** What you need to do **
Only the lines from the one that includes "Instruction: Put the" through the last line below belong in the reply, copied exactly and without pictures.

** Data below **
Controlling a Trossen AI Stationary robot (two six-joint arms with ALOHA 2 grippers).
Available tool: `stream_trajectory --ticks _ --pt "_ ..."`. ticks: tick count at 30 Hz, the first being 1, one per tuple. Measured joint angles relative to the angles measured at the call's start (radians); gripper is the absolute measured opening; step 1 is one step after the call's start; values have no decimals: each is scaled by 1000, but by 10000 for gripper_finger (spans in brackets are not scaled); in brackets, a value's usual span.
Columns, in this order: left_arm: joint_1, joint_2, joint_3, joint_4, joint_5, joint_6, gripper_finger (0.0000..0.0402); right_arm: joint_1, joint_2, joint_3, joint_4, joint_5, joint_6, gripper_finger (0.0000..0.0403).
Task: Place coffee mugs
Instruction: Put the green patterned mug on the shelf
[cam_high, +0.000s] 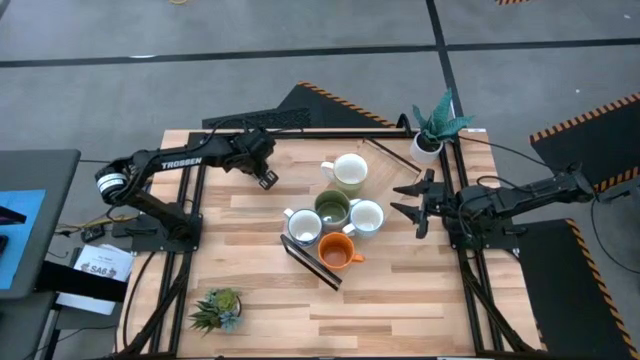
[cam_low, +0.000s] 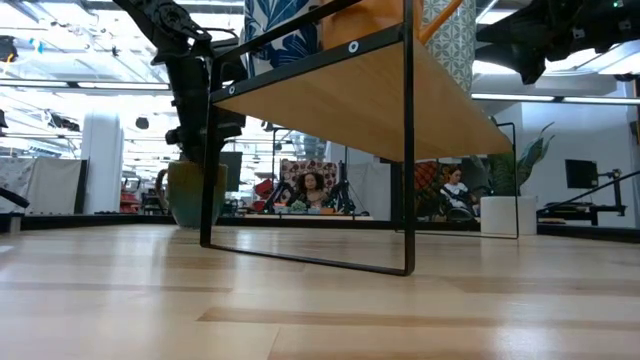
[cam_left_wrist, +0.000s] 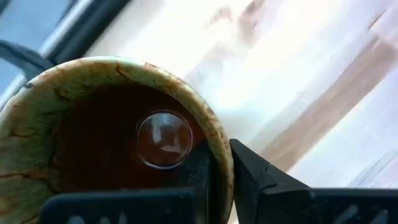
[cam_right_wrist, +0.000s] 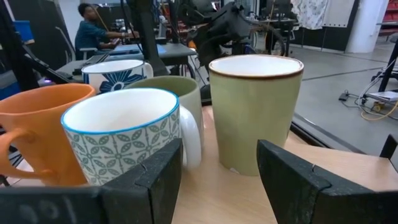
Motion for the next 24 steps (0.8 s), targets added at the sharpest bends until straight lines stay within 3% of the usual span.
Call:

** Reply **
Instruction: Put the green patterned mug on the shelf
[cam_high, +0.000s] 
[cam_low, +0.000s] 
[cam_left_wrist, +0.000s] 
[cam_right_wrist, +0.000s] 
Motion for the next 24 steps (0.8 s), targets added at the sharpest bends until straight lines stay within 3% of the usual span.
Call:

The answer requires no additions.